Present an exact copy of each line below.

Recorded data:
◇ ◇ ◇ ◇

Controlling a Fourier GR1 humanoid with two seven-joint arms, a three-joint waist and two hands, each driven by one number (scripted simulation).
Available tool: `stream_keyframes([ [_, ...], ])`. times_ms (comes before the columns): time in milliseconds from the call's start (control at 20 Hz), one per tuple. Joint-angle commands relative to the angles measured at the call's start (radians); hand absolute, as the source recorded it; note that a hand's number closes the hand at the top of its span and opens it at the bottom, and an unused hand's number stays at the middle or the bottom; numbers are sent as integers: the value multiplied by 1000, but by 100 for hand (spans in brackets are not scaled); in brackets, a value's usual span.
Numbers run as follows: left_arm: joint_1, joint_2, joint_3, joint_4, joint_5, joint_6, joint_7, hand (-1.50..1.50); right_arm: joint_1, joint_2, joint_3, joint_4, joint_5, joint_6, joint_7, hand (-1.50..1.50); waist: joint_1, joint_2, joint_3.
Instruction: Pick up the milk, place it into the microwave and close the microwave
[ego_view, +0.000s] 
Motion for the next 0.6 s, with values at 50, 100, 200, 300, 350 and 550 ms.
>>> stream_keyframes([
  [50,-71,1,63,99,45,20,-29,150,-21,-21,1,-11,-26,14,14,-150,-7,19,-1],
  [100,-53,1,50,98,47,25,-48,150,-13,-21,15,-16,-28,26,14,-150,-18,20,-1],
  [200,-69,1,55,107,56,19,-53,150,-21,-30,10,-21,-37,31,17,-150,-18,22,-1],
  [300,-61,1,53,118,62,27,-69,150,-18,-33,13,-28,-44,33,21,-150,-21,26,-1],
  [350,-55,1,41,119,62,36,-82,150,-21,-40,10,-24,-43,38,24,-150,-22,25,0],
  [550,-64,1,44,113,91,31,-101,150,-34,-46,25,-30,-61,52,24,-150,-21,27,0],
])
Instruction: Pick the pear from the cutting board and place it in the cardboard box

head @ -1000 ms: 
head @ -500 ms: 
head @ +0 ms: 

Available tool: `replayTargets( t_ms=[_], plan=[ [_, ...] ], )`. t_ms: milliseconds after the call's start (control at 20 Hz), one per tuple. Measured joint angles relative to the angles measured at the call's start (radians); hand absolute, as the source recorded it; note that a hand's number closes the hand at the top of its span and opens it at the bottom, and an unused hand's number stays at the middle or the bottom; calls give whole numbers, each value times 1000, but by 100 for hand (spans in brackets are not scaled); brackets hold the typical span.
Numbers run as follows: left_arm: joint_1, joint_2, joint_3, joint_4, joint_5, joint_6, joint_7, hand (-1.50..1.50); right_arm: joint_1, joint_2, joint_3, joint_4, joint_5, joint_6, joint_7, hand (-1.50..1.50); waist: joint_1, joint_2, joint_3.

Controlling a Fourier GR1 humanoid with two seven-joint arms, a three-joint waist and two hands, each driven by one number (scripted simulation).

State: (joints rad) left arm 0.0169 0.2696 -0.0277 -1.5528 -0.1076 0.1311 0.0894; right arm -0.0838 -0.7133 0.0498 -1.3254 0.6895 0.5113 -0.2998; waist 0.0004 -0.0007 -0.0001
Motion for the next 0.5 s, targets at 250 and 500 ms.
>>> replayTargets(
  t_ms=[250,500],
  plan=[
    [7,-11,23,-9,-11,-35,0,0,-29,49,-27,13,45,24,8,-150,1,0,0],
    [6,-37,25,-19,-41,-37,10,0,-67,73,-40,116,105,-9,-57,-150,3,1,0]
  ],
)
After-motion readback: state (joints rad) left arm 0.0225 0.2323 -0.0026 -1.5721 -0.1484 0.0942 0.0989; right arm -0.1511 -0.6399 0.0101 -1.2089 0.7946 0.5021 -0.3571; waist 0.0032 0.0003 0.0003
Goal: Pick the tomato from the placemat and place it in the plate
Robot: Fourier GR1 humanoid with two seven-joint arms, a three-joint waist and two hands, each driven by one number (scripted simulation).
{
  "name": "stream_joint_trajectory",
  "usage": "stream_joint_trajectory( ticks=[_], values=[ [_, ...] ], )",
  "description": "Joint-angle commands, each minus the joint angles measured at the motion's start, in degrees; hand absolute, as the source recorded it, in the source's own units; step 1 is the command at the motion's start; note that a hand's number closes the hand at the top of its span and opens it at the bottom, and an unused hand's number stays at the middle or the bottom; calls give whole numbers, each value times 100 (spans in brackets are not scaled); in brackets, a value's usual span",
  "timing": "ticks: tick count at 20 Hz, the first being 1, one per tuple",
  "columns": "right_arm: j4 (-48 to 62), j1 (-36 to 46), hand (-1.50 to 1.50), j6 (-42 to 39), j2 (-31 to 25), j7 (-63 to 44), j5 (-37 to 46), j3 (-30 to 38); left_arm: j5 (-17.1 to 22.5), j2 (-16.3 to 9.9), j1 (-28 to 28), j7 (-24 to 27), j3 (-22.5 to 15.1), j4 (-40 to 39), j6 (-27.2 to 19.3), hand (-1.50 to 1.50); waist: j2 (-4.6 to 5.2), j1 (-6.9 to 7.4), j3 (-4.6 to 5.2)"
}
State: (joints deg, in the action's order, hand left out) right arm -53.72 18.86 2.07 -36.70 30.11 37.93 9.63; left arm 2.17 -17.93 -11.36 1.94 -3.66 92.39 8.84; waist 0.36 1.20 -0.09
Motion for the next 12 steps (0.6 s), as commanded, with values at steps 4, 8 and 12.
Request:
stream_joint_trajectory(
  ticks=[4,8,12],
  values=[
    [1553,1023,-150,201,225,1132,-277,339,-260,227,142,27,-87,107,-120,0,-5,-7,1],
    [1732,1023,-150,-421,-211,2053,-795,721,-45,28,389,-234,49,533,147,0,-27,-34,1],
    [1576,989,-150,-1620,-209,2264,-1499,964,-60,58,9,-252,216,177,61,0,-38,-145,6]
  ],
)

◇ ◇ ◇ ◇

EXPECTED ANSWER:
Controlling a Fourier GR1 humanoid with two seven-joint arms, a three-joint waist and two hands, each driven by one number (scripted simulation).
Available tool: `stream_keyframes([ [_, ...], ])`. times_ms (comes before the columns): time in milliseconds from the call's start (control at 20 Hz), one per tuple. Joint-angle commands relative to the angles measured at the call's start (radians); hand absolute, as the source recorded it; note that a hand's number closes the hand at the top of its span and opens it at the bottom, and an unused hand's number stays at the middle or the bottom; numbers are sent as integers: the value multiplied by 1000, but by 100 for hand (spans in brackets are not scaled); in brackets, a value's usual span.
Numbers run as follows: left_arm: joint_1, joint_2, joint_3, joint_4, joint_5, joint_6, joint_7, hand (-1.50..1.50); right_arm: joint_1, joint_2, joint_3, joint_4, joint_5, joint_6, joint_7, hand (-1.50..1.50); waist: joint_1, joint_2, joint_3.
Instruction: Pick up the milk, place it into the microwave and close the microwave
[ego_view, +0.000s] 
Motion for the next 0.6 s, with values at 50, 100, 200, 300, 350 and 550 ms.
>>> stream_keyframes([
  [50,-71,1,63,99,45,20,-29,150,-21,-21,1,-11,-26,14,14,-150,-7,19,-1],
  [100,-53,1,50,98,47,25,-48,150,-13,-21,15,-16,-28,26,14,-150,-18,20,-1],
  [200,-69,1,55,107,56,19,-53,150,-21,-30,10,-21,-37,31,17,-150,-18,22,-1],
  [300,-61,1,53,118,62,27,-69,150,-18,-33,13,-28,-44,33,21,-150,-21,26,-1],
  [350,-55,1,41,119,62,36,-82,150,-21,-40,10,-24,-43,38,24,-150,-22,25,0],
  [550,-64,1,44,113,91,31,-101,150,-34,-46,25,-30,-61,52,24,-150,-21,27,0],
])
Instruction: Pick the pear from the cutting board and place it in the cardboard box

head @ -1000 ms: 
head @ -500 ms: 
head @ +0 ms: 

Available tool: `replayTargets( t_ms=[_], plan=[ [_, ...] ], )`. t_ms: milliseconds after the call's start (control at 20 Hz), one per tuple. Measured joint angles relative to the angles measured at the call's start (radians); hand absolute, as the source recorded it; note that a hand's number closes the hand at the top of its span and opens it at the bottom, and an unused hand's number stays at the middle or the bottom; calls give whole numbers, each value times 1000, but by 100 for hand (spans in brackets are not scaled); brackets hold the typical span.
Numbers run as follows: left_arm: joint_1, joint_2, joint_3, joint_4, joint_5, joint_6, joint_7, hand (-1.50..1.50); right_arm: joint_1, joint_2, joint_3, joint_4, joint_5, joint_6, joint_7, hand (-1.50..1.50); waist: joint_1, joint_2, joint_3.

Controlling a Fourier GR1 humanoid with two seven-joint arms, a three-joint waist and two hands, each driven by one number (scripted simulation).

State: (joints rad) left arm 0.0169 0.2696 -0.0277 -1.5528 -0.1076 0.1311 0.0894; right arm -0.0838 -0.7133 0.0498 -1.3254 0.6895 0.5113 -0.2998; waist 0.0004 -0.0007 -0.0001
Motion for the next 0.5 s, targets at 250 and 500 ms.
>>> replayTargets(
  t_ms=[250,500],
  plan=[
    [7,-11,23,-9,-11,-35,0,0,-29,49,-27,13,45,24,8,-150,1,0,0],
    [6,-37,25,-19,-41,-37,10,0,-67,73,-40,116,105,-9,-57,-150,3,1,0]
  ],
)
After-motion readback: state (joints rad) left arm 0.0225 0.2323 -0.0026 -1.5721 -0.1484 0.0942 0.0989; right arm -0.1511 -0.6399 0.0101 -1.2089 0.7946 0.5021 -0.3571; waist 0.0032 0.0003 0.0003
Goal: Pick the tomato from the placemat and place it in the plate
Robot: Fourier GR1 humanoid with two seven-joint arms, a three-joint waist and two hands, each driven by one number (scripted simulation).
{
  "name": "stream_joint_trajectory",
  "usage": "stream_joint_trajectory( ticks=[_], values=[ [_, ...] ], )",
  "description": "Joint-angle commands, each minus the joint angles measured at the motion's start, in degrees; hand absolute, as the source recorded it, in the source's own units; step 1 is the command at the motion's start; note that a hand's number closes the hand at the top of its span and opens it at the bottom, and an unused hand's number stays at the middle or the bottom; calls give whole numbers, each value times 100 (spans in brackets are not scaled); in brackets, a value's usual span",
  "timing": "ticks: tick count at 20 Hz, the first being 1, one per tuple",
  "columns": "right_arm: j4 (-48 to 62), j1 (-36 to 46), hand (-1.50 to 1.50), j6 (-42 to 39), j2 (-31 to 25), j7 (-63 to 44), j5 (-37 to 46), j3 (-30 to 38); left_arm: j5 (-17.1 to 22.5), j2 (-16.3 to 9.9), j1 (-28 to 28), j7 (-24 to 27), j3 (-22.5 to 15.1), j4 (-40 to 39), j6 (-27.2 to 19.3), hand (-1.50 to 1.50); waist: j2 (-4.6 to 5.2), j1 (-6.9 to 7.4), j3 (-4.6 to 5.2)"
}
State: (joints deg, in the action's order, hand left out) right arm -53.72 18.86 2.07 -36.70 30.11 37.93 9.63; left arm 2.17 -17.93 -11.36 1.94 -3.66 92.39 8.84; waist 0.36 1.20 -0.09
Motion for the next 12 steps (0.6 s), as commanded, with values at steps 4, 8 and 12.
Request:
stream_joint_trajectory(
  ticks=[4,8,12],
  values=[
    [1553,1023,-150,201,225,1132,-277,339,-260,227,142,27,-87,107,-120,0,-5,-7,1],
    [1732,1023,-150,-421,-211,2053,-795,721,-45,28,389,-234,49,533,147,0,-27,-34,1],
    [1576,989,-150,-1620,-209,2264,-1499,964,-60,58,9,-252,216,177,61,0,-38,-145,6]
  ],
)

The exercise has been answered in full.